Provided data =>

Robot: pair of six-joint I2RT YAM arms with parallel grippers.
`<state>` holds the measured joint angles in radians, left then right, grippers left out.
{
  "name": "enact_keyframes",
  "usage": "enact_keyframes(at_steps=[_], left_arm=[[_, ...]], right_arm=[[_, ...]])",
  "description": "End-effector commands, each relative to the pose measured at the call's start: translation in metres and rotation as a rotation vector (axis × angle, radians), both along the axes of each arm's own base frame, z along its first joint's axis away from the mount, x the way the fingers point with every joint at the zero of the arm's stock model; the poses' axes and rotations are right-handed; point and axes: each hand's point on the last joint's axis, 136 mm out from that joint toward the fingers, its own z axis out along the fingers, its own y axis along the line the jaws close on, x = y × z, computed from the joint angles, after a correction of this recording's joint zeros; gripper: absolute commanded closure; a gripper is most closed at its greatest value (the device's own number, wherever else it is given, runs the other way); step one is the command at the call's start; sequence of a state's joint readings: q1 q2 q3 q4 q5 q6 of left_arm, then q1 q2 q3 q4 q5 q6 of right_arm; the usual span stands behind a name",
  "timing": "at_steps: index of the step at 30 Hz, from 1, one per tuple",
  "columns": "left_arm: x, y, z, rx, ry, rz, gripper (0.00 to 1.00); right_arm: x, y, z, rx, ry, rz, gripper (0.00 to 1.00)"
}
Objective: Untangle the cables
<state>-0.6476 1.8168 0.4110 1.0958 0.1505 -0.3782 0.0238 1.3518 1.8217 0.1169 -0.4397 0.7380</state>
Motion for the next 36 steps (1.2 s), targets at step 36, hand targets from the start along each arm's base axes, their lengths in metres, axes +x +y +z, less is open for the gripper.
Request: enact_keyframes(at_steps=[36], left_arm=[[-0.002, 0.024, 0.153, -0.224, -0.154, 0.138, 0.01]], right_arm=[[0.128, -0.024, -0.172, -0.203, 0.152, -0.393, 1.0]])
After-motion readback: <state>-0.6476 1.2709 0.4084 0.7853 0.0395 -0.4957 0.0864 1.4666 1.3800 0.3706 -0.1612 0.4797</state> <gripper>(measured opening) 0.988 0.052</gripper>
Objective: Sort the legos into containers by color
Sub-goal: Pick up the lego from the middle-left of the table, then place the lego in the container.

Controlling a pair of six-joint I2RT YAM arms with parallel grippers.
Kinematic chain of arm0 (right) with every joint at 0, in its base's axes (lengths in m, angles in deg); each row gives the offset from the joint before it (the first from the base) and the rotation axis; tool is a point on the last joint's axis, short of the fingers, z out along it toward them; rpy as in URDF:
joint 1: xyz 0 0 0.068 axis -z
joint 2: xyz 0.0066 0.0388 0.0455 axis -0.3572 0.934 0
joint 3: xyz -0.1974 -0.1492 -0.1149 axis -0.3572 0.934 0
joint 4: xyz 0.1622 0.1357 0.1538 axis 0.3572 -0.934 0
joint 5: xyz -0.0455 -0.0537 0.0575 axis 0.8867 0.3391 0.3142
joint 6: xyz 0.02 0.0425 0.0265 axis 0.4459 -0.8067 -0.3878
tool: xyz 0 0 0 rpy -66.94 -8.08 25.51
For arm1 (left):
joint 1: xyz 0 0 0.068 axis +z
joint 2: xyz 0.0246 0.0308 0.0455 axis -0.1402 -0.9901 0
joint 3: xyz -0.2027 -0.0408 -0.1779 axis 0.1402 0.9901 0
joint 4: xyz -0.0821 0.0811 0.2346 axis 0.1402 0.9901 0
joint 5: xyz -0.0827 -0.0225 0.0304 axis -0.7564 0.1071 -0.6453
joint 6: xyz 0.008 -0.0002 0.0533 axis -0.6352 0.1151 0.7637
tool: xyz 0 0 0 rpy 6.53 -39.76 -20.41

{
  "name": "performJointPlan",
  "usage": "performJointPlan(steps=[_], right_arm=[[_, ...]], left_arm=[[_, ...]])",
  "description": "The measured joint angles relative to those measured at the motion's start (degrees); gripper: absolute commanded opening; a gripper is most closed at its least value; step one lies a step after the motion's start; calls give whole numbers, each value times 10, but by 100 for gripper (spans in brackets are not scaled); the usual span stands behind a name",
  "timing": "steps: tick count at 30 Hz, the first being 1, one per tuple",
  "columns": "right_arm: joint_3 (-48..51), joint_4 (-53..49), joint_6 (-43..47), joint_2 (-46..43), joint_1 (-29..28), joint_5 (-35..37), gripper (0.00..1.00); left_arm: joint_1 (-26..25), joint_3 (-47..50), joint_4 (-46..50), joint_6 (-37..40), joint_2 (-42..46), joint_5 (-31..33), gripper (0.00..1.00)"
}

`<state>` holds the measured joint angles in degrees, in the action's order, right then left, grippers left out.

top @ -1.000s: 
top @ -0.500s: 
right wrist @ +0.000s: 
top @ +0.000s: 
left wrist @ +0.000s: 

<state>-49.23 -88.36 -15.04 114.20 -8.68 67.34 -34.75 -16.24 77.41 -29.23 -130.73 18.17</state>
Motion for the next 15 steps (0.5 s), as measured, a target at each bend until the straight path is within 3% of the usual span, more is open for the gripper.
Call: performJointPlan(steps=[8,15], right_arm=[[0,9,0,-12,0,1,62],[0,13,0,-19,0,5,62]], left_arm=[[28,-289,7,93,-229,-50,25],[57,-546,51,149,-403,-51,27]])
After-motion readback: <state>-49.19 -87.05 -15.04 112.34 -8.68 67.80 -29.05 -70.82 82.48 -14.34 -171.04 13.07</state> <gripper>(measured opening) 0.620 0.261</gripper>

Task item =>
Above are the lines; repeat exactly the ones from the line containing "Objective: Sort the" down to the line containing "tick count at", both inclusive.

Exercise response =>
Objective: Sort the legos into containers by color
Sub-goal: Pick up the lego from the middle-left of the table, then place the lego in the container.

Controlling a pair of six-joint I2RT YAM arms with parallel grippers.
Kinematic chain of arm0 (right) with every joint at 0, in its base's axes (lengths in m, angles in deg); each row gives the offset from the joint before it (the first from the base) and the rotation axis; tool is a point on the last joint's axis, short of the fingers, z out along it toward them; rpy as in URDF:
joint 1: xyz 0 0 0.068 axis -z
joint 2: xyz 0.0066 0.0388 0.0455 axis -0.3572 0.934 0
joint 3: xyz -0.1974 -0.1492 -0.1149 axis -0.3572 0.934 0
joint 4: xyz 0.1622 0.1357 0.1538 axis 0.3572 -0.934 0
joint 5: xyz -0.0455 -0.0537 0.0575 axis 0.8867 0.3391 0.3142
joint 6: xyz 0.02 0.0425 0.0265 axis 0.4459 -0.8067 -0.3878
tool: xyz 0 0 0 rpy -66.94 -8.08 25.51
For arm1 (left):
joint 1: xyz 0 0 0.068 axis +z
joint 2: xyz 0.0246 0.0308 0.0455 axis -0.1402 -0.9901 0
joint 3: xyz -0.2027 -0.0408 -0.1779 axis 0.1402 0.9901 0
joint 4: xyz -0.0821 0.0811 0.2346 axis 0.1402 0.9901 0
joint 5: xyz -0.0827 -0.0225 0.0304 axis -0.7564 0.1071 -0.6453
joint 6: xyz 0.008 -0.0002 0.0533 axis -0.6352 0.1151 0.7637
tool: xyz 0 0 0 rpy 6.53 -39.76 -20.41

{
  "name": "performJointPlan",
  "usage": "performJointPlan(steps=[_], right_arm=[[_, ...]], left_arm=[[_, ...]])",
  "description": "The measured joint angles relative to those measured at the motion's start (degrees); gripper: absolute commanded opening; a gripper is most closed at its least value; step one lies a step after the motion's start; calls give whole numbers, each value times 10, but by 100 for gripper (spans in brackets are not scaled); the usual span stands behind a name",
  "timing": "steps: tick count at 30 Hz, the first being 1, one per tuple",

This finishes the output.